AMNA NAWAZ: The Supreme Court has temporarily blocked a bankruptcy plan for drugmaker Purdue Pharma, a plan that would have paid out billions of dollars to address the opioid epidemic, but would have also shielded the company's owners, the Sackler family, from legal liability.
William Brangham has more on the implications.
WILLIAM BRANGHAM: Amna, this controversial bankruptcy plan was stalled because the U.S. Justice Department argued that shielding the Sacklers from all future lawsuits was an abuse of the bankruptcy system.

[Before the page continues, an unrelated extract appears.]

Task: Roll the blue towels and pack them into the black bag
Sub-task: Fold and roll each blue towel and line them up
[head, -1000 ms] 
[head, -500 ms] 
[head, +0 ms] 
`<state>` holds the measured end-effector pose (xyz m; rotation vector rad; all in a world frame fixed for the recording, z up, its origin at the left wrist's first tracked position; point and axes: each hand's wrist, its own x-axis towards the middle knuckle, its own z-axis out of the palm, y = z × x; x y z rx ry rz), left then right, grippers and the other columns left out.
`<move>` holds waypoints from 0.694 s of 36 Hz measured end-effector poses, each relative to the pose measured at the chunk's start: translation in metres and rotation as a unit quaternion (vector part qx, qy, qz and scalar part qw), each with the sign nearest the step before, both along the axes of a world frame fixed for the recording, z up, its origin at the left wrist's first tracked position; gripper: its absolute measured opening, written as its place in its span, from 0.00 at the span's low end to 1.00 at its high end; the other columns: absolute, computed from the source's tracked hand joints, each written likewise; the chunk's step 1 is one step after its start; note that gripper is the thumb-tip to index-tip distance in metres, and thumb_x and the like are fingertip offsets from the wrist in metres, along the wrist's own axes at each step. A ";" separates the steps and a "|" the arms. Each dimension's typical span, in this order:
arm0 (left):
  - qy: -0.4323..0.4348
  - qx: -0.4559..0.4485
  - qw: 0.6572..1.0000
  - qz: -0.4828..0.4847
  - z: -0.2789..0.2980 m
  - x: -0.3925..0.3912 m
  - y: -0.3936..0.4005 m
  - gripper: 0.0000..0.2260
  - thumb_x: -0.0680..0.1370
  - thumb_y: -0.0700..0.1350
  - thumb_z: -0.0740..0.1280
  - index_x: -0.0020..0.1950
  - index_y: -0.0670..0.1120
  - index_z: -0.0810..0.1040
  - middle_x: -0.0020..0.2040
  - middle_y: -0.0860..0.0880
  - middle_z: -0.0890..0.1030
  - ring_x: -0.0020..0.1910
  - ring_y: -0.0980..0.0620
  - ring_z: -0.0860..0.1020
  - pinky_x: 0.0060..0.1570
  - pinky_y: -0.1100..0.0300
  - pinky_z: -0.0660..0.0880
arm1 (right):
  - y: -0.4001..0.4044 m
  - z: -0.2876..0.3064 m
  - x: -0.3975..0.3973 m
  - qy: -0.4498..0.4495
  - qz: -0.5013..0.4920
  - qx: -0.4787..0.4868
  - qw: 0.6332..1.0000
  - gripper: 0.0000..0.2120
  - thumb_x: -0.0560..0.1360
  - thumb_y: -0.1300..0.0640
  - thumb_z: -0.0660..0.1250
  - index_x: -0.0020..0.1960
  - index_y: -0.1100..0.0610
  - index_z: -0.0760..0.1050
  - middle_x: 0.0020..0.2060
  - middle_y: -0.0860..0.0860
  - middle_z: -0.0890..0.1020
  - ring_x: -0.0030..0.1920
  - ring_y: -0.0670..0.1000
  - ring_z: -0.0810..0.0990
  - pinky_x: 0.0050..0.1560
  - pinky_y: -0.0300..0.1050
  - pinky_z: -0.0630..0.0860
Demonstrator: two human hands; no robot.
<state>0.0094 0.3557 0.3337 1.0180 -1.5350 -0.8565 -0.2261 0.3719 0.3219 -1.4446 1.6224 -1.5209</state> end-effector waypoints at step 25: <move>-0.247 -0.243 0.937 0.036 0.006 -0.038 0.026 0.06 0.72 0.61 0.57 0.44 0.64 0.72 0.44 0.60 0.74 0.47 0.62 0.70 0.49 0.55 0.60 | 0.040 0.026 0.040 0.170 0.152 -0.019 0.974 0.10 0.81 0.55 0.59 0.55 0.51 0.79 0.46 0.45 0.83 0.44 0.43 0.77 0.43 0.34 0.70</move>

The Sacklers themselves did not declare bankruptcy.
But that delay means that at least $6 billion in relief is not going to communities all over the country to help them address the addiction and overdose crisis.
NPR's Brian Mann has been covering all of this closely.
And he joins us now.
Brian, welcome back to the "NewsHour."
We thought this was a settled issue.
Several judges had signed off on this.
So help us understand, what happened at the Supreme Court yesterday?
BRIAN MANN, NPR: Yes, this surprised a lot of legal experts that the Supreme Court was willing to take this on.
In the past, the Supreme Court has often been reluctant to wade into issues dealing with bankruptcy.
It's a messy legal area.
But this -- the Department of Justice, the DOJ had repeatedly made strong legal arguments that what was happening here would create a kind of road map where more and more nonbankrupt companies, very wealthy individuals, like the Sacklers, could begin using the really awesome power of bankruptcy to avoid accountability, to limit their liability.
They would essentially pay in billions of dollars, as in this case, but, in exchange, be able to walk away free of all future civil claims.
And the DOJ convinced enough justices to look at this that now we're going to see a full hearing in December.
WILLIAM BRANGHAM: Is that a legitimate fear?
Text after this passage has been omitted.